# THE PROBLEM
From the entries below, retype only the lines from the one with "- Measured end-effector" through the one with "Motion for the", exactly as written.

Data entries
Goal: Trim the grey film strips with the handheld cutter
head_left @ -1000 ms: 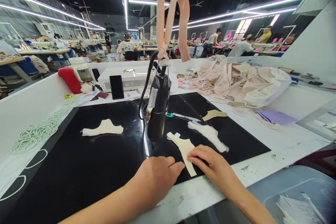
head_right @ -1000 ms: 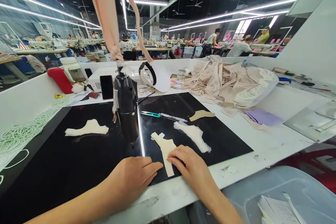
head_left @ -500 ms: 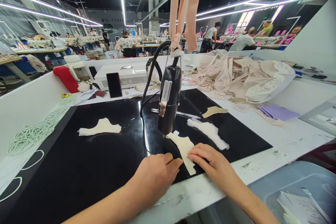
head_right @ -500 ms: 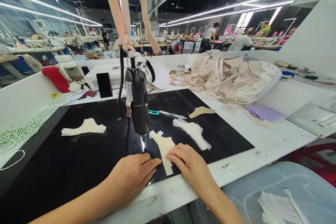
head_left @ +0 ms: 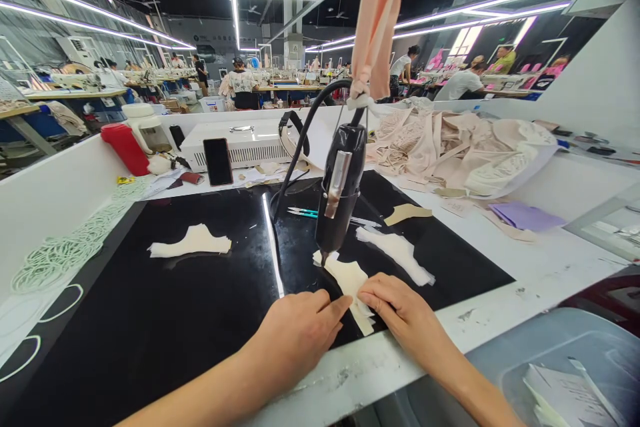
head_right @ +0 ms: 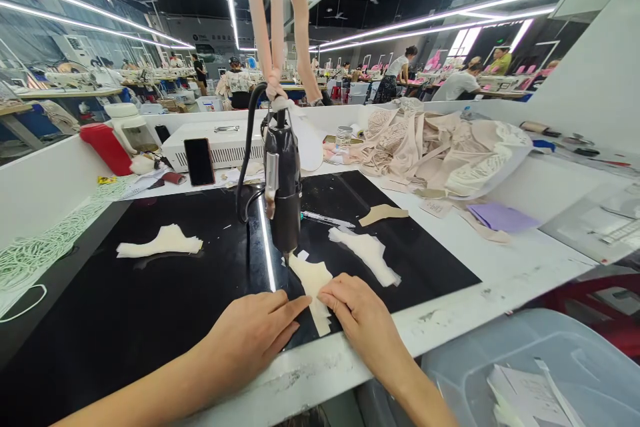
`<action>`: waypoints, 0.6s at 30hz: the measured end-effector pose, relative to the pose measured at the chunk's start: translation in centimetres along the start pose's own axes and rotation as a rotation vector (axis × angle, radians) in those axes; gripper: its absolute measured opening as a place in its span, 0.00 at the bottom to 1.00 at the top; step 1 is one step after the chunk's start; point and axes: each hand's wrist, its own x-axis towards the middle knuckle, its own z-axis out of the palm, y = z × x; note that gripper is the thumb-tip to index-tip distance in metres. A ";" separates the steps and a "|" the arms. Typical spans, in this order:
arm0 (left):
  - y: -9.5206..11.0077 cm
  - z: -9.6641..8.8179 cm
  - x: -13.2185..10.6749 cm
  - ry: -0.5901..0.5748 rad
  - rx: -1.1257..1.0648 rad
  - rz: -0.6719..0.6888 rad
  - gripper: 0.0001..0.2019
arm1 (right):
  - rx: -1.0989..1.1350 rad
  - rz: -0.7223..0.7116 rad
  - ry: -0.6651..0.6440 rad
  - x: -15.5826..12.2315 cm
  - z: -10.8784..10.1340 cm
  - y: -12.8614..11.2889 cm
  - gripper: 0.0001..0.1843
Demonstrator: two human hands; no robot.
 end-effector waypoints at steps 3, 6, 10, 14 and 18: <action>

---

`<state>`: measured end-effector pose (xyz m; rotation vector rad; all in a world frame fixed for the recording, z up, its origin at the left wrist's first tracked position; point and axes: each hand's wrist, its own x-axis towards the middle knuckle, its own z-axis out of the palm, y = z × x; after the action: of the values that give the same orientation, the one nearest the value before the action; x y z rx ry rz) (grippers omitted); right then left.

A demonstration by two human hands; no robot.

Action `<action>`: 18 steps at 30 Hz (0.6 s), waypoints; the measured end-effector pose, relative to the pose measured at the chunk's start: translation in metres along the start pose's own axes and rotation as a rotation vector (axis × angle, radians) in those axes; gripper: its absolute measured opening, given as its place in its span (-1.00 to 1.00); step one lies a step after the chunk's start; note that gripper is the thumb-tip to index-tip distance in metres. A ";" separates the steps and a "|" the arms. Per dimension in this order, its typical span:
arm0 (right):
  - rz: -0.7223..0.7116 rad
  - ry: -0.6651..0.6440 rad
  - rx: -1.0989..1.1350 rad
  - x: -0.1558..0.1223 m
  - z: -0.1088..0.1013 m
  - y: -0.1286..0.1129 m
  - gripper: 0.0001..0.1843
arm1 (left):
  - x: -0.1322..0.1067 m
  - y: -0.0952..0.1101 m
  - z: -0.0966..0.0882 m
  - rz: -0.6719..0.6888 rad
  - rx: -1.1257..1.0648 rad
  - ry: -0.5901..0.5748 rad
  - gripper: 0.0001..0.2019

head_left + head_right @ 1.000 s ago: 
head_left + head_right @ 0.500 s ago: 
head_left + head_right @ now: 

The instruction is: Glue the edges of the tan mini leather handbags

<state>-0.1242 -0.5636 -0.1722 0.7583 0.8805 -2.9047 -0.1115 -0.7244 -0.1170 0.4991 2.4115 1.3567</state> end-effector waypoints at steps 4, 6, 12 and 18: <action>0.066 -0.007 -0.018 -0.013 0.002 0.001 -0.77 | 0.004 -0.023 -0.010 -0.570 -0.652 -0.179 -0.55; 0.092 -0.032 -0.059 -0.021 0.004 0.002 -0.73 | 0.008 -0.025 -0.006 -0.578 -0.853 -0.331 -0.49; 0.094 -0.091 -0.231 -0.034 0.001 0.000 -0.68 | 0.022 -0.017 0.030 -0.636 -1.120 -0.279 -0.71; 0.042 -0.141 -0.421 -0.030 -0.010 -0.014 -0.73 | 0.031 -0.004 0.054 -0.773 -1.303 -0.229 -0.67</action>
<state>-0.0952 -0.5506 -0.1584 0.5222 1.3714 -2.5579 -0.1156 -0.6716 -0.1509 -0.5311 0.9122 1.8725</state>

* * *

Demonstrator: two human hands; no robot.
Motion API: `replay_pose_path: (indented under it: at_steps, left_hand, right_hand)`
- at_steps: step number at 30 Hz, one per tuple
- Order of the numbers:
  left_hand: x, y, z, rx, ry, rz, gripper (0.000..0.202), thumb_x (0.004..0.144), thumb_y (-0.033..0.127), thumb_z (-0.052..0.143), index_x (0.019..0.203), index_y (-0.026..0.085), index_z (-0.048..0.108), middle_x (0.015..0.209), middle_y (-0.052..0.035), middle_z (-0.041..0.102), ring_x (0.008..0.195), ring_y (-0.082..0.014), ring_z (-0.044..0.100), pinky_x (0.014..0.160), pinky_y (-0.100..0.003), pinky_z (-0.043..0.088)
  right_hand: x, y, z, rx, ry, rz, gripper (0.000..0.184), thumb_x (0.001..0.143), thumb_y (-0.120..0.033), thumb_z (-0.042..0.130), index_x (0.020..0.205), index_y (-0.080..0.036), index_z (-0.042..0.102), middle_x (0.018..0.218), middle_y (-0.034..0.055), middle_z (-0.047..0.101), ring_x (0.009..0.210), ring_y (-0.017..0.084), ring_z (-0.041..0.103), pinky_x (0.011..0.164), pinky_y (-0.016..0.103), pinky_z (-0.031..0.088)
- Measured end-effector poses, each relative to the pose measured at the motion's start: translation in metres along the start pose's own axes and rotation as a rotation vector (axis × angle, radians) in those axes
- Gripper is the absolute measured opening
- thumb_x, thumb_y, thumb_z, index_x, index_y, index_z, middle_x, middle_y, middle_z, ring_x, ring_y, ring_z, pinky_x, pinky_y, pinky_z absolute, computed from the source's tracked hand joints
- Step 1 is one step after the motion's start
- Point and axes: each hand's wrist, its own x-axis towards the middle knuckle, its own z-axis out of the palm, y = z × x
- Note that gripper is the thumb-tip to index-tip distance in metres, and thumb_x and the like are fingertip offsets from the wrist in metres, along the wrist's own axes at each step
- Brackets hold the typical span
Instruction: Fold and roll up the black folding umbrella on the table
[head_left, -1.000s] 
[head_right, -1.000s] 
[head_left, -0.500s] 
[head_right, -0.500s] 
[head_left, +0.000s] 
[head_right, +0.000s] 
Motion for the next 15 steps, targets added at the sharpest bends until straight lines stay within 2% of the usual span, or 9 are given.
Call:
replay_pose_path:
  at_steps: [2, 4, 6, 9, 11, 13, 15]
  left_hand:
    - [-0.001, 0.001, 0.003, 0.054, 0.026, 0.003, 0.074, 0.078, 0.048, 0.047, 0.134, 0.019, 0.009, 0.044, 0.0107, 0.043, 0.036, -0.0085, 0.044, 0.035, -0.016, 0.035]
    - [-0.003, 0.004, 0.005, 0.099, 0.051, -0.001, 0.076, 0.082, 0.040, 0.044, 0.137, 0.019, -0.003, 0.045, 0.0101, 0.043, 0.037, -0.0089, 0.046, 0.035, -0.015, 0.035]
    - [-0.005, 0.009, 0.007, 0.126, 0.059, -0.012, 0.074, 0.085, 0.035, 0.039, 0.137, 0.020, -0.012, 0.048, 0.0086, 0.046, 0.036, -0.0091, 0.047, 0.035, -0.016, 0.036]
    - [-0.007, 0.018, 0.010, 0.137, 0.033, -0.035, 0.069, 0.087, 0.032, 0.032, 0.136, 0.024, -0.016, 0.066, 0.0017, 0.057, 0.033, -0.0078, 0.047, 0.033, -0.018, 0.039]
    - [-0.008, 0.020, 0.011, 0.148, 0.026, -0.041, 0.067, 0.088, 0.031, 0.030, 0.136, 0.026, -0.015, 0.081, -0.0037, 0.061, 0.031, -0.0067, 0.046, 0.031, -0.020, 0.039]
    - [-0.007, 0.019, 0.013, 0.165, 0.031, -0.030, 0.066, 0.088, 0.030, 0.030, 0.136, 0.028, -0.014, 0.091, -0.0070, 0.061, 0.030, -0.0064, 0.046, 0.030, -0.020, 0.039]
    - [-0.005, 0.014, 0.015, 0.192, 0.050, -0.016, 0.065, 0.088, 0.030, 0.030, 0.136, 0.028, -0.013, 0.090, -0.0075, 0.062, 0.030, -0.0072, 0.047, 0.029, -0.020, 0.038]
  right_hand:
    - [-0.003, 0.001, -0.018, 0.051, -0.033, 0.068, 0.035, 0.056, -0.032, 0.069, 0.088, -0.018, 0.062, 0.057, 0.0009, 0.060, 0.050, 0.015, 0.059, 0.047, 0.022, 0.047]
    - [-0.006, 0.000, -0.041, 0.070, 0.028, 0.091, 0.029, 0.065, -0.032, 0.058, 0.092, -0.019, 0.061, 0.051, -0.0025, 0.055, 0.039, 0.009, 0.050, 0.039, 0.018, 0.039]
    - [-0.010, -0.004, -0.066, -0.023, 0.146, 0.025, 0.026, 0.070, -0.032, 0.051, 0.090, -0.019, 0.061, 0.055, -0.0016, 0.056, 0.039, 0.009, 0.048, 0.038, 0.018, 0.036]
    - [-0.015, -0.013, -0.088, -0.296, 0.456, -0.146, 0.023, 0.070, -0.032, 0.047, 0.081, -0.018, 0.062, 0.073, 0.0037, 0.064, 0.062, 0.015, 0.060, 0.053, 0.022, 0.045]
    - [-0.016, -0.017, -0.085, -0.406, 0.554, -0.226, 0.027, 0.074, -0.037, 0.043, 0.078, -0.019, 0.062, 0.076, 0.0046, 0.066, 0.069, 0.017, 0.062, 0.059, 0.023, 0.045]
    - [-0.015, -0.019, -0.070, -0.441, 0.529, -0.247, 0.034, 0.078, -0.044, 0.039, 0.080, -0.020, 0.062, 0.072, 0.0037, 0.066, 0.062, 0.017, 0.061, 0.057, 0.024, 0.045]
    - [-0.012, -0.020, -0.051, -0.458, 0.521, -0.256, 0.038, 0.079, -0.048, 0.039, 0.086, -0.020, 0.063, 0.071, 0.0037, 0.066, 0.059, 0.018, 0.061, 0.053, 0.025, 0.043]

# EXERCISE RESULT
- Measured end-effector poses, each relative to the pose measured at the motion's start: translation in metres along the start pose's own axes and rotation as a rotation vector (axis × angle, radians) in those axes
- Gripper is the absolute measured opening
- thumb_x, thumb_y, thumb_z, index_x, index_y, index_z, middle_x, middle_y, middle_z, ring_x, ring_y, ring_z, pinky_x, pinky_y, pinky_z absolute, computed from the source's tracked hand joints
- Step 1 is one step after the motion's start
- Point and axes: each hand's wrist, its own x-axis towards the middle knuckle, its own z-axis out of the palm, y = z × x
- Note that gripper is the thumb-tip to index-tip distance in metres, and thumb_x and the like are fingertip offsets from the wrist in metres, along the wrist's own axes at each step
- Brackets hold the typical span
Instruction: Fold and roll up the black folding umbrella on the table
[head_left, -1.000s] 
[head_right, -1.000s] 
[head_left, -0.500s] 
[head_right, -0.500s] 
[head_left, +0.000s] 
[head_right, +0.000s] 
Motion for the next 15 steps, targets added at the sharpest bends until straight lines stay within 2% of the usual span, or 9 are given.

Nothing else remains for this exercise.